California State University, Monterey Bay

December 15, 2017

IST 524 Instructional Technology

Dr. Sarah Tourtellotte


Instructional Technology Trends in K-12 Education

In the world of K-12 education, instructional technology is changing rapidly.

After the adoption of the Common Core State Standards at the beginning of the decade,

the look of a traditional school setting has been dramatically altered. According to

Jochim, McGuinn (2016), federal and local governments have invested hundreds of

millions of dollars to dynamically change many of the aspects of our educational system

in the United States. The CCSS were written with two goals in mind: to prepare students

to be college and career ready and to implement a national set of standards (Porter,

McMaken, Hwang and Yang 2011, p. 103). The results of the CCSS adoption have been

a continuous domino effect of educational change as school districts scramble to meet the

new expectations.

This chain of events has led to three major instructional trends in K-12 education.

Each of these areas have been directly influenced by the nearly nationwide adoption of

the CCSS. The major change has been a noticeable transition from a teacher-centered to a

more learner-centered environment. Additionally, there has been a shift from multiple-

choice standardized assessments to computer adaptive assessments, which provides more

concise student performance reporting. Furthermore, many school districts have

drastically increased the availability of technology to both students and teachers, thus

allowing for greater differentiation of instruction.

In educators’ efforts to better prepare learners for a 21st century workforce, many

trends have begun. One of the most noticeable trends, in the new common core

classroom, is the shift from traditional to more alternative learning strategies.

Cooperative, problem-based, and project-based learning have all become more prevalent

in recent years. By creating a learner-centered classroom, where students are active

participants in their learning, they develop a deeper understanding of the content.

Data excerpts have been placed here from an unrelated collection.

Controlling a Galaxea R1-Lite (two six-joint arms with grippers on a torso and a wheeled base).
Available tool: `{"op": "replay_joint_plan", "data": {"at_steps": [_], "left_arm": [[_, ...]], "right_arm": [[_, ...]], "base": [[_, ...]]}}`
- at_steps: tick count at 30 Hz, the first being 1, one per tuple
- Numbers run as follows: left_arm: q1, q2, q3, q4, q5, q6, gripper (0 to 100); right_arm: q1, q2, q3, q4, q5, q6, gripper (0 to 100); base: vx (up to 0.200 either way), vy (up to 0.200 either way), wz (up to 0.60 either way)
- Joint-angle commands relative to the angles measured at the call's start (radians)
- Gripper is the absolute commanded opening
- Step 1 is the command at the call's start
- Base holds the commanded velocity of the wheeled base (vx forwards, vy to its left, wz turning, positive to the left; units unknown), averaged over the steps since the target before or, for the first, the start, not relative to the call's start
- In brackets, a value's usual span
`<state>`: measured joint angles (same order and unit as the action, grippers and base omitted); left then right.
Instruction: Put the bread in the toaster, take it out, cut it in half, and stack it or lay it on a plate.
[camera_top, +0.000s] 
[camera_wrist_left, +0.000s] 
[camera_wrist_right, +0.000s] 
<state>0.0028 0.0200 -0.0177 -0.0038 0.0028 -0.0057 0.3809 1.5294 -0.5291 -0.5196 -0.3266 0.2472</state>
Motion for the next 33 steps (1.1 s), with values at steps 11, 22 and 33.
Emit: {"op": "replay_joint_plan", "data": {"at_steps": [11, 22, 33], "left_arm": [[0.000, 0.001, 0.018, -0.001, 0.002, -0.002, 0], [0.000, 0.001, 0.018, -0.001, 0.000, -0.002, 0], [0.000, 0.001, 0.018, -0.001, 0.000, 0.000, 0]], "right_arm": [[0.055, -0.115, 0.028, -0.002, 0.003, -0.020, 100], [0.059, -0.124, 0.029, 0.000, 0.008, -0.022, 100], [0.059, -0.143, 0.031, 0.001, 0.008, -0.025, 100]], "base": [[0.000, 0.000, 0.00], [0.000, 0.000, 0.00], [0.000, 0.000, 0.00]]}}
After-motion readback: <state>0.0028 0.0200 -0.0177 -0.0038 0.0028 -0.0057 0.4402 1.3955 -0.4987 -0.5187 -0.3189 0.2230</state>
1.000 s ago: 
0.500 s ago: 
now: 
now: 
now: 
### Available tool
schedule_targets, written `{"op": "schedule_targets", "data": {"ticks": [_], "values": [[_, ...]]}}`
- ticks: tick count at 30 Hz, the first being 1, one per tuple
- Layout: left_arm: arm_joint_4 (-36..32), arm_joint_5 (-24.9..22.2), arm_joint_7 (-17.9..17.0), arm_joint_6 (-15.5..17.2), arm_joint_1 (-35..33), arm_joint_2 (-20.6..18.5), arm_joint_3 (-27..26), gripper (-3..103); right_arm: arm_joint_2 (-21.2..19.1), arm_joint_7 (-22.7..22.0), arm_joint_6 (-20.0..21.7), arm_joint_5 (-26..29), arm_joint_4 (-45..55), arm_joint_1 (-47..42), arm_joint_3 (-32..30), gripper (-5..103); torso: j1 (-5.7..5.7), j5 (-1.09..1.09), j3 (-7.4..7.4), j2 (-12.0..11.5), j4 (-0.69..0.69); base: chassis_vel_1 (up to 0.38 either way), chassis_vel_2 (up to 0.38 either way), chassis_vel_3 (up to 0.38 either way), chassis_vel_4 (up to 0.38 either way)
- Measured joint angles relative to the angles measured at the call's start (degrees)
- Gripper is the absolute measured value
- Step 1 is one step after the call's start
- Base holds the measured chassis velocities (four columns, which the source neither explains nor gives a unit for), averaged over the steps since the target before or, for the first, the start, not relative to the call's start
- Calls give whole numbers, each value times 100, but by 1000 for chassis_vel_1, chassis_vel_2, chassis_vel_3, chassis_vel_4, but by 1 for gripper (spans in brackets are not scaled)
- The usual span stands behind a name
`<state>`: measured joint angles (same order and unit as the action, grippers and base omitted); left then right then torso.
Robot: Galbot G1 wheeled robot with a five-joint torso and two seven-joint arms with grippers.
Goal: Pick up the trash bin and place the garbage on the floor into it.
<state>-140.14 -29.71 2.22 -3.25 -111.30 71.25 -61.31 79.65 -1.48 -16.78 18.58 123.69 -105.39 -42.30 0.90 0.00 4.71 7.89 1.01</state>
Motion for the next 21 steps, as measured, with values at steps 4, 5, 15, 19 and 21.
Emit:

The common core classroom has been designed for student collaboration. Across

the curriculum, collaborative group work can be seen in classrooms. In many classrooms,

traditional desks have been replaced with tables to encourage collaboration. The mandate

from the CCSS states “students must learn to work together, express and listen carefully

to ideas” (California Department of Education [CDE] 2013). There are many beneficial

skills that are developed while working in a collaborative learning environment. For

example, students build their academic skills by defending their own work with evidence,

while also gaining insight from their peers. Furthermore, by working in supportive

groups, students build confidence in their own academic ability.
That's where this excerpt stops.